* _EXERCISE GOAL_:
Which lines run from the one containing "bottle? Format it as [x1, y1, x2, y2]." to the last line of the entries? Return them exactly, with nothing more.

[RECORDS SHOWN]

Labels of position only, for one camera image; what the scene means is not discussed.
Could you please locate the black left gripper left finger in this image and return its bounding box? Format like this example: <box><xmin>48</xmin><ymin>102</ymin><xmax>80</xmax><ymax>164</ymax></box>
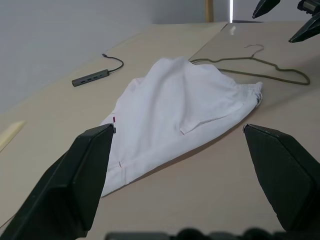
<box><xmin>0</xmin><ymin>123</ymin><xmax>117</xmax><ymax>240</ymax></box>

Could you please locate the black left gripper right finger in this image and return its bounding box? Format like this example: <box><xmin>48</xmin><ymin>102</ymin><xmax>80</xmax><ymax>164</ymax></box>
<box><xmin>242</xmin><ymin>123</ymin><xmax>320</xmax><ymax>232</ymax></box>

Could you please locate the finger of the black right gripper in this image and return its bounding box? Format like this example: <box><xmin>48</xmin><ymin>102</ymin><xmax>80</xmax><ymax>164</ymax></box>
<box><xmin>288</xmin><ymin>15</ymin><xmax>320</xmax><ymax>44</ymax></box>
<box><xmin>251</xmin><ymin>0</ymin><xmax>281</xmax><ymax>20</ymax></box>

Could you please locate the olive wire hanger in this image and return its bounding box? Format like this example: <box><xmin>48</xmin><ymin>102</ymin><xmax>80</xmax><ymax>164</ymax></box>
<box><xmin>188</xmin><ymin>44</ymin><xmax>311</xmax><ymax>87</ymax></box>

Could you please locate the white cloth garment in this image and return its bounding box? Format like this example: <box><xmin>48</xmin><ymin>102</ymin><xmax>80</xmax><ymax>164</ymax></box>
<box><xmin>99</xmin><ymin>56</ymin><xmax>265</xmax><ymax>198</ymax></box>

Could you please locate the pale flat strip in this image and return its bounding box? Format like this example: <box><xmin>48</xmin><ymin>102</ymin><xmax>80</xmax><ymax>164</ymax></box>
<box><xmin>0</xmin><ymin>120</ymin><xmax>27</xmax><ymax>152</ymax></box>

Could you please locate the grey USB hub with cable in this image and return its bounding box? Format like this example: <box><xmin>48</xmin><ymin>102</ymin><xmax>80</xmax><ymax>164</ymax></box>
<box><xmin>71</xmin><ymin>53</ymin><xmax>125</xmax><ymax>88</ymax></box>

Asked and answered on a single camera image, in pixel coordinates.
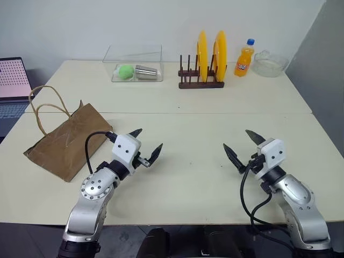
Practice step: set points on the clear plastic box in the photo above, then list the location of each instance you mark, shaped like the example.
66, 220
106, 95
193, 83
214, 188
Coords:
134, 55

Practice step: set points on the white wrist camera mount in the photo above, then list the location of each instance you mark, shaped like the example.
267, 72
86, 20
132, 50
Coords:
125, 147
272, 153

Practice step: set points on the orange soda bottle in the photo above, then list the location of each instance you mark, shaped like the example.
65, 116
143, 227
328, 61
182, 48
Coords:
243, 61

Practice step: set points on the dark rounded shape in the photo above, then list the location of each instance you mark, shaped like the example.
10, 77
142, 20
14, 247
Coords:
154, 244

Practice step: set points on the brown paper bag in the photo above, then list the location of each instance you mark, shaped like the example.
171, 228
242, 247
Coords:
67, 139

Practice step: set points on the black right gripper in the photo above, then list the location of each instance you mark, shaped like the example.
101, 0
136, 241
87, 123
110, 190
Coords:
256, 162

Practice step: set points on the steel cup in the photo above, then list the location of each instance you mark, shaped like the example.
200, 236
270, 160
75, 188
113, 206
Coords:
146, 72

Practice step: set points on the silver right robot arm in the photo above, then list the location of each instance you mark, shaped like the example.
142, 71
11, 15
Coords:
298, 193

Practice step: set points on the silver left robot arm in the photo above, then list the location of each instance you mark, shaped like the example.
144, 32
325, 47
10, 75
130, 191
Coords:
91, 188

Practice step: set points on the dark wooden dish rack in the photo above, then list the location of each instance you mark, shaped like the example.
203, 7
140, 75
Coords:
200, 85

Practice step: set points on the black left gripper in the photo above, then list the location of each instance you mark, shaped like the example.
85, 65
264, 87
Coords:
140, 160

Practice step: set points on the clear glass bowl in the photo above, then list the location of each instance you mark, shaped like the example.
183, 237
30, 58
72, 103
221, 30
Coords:
268, 64

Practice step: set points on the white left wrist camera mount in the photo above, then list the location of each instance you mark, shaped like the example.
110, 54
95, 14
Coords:
125, 147

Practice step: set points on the yellow plate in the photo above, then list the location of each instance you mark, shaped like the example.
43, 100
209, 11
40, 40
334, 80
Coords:
221, 53
202, 53

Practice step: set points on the grey laptop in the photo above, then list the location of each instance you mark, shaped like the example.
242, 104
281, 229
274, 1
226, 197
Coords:
13, 78

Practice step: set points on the green ball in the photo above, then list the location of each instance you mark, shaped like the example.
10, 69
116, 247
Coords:
125, 72

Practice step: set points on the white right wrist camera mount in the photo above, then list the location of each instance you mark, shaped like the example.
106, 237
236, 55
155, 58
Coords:
272, 153

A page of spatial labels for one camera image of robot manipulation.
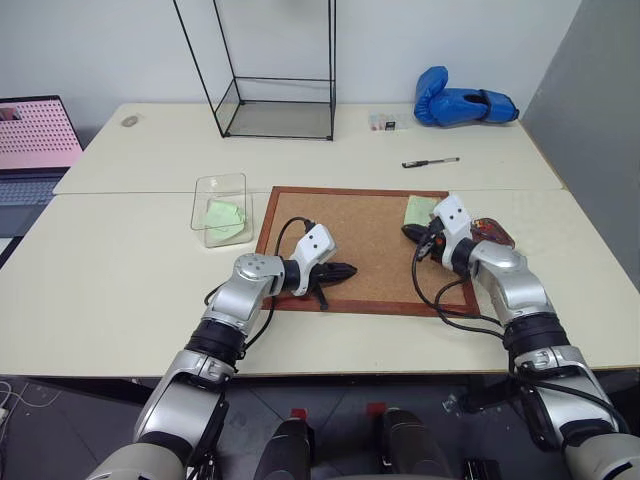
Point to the clear plastic box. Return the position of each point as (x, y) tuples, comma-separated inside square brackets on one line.
[(220, 190)]

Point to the small clear pushpin case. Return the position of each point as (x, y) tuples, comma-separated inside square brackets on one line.
[(387, 121)]

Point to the dark rounded robot leg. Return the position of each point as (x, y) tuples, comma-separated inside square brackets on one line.
[(287, 450), (412, 445)]

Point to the crumpled green sticky note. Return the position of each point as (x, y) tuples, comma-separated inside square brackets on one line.
[(225, 216)]

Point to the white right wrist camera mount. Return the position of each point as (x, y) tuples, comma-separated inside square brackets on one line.
[(452, 220)]

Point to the red tag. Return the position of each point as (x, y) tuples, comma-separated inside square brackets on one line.
[(375, 409), (299, 413)]

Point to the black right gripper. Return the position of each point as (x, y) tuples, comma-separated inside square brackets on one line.
[(434, 244)]

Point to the small round grey disc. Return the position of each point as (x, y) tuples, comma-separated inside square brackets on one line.
[(131, 120)]

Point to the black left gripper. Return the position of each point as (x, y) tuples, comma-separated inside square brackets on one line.
[(322, 276)]

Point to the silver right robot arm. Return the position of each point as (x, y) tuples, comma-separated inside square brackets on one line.
[(520, 290)]

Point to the blue boxing glove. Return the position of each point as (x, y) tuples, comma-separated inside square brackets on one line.
[(455, 102)]

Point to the clear tray with pushpins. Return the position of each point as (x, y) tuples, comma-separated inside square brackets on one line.
[(492, 232)]

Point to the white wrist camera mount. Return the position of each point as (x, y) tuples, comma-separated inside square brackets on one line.
[(316, 245), (452, 220)]

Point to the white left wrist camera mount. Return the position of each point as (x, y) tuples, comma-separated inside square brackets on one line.
[(316, 245)]

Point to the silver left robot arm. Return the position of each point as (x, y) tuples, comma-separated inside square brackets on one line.
[(227, 300)]

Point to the black gel pen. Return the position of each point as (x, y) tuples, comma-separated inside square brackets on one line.
[(430, 162)]

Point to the flat green sticky note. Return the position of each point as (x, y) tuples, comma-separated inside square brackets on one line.
[(417, 210)]

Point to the wood-framed cork board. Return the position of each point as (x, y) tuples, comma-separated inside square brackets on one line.
[(360, 240)]

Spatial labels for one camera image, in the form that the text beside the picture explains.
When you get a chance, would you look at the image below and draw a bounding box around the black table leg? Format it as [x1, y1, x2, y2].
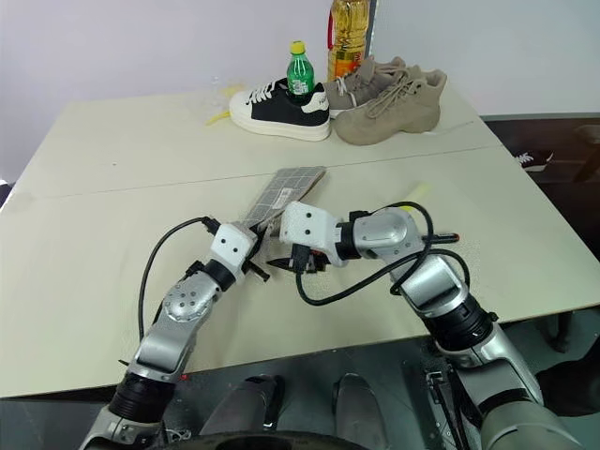
[545, 311, 572, 353]

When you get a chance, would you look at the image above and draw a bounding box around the dark rounded robot foot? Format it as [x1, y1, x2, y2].
[331, 372, 391, 450]
[200, 374, 287, 438]

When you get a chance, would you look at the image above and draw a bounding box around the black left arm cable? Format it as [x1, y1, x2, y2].
[137, 215, 221, 339]

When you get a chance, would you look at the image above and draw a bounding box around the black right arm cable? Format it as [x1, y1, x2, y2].
[294, 201, 473, 308]

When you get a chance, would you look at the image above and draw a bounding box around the red marker with black body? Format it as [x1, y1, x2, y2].
[421, 231, 463, 244]

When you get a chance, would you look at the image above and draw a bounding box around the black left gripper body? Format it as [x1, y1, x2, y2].
[241, 233, 264, 277]

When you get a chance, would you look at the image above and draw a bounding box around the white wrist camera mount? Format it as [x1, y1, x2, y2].
[209, 223, 260, 285]
[278, 201, 343, 269]

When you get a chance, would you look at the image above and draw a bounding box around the tan suede lace-up boot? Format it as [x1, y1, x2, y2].
[322, 55, 423, 118]
[334, 68, 447, 147]

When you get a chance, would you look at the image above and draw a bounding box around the yellow crumpled plastic wrapper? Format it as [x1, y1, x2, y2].
[203, 77, 246, 128]

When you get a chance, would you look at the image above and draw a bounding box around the yellow cooking oil bottle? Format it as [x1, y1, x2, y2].
[326, 0, 372, 83]

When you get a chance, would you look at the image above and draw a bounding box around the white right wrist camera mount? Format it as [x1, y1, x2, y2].
[278, 201, 343, 269]

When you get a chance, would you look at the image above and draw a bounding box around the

[/RECORDS SHOWN]

* _SOLVED PROBLEM_:
When you get a chance, would you look at the image above and draw a bounding box around the yellow cooking oil bottle? Format it as [x1, y1, x2, y2].
[326, 0, 372, 83]

When you get a chance, would you look at the image above and draw a bounding box around the white right wrist camera mount? Format it as [x1, y1, x2, y2].
[278, 201, 343, 269]

When you get a chance, would you look at the image above and draw a bounding box around the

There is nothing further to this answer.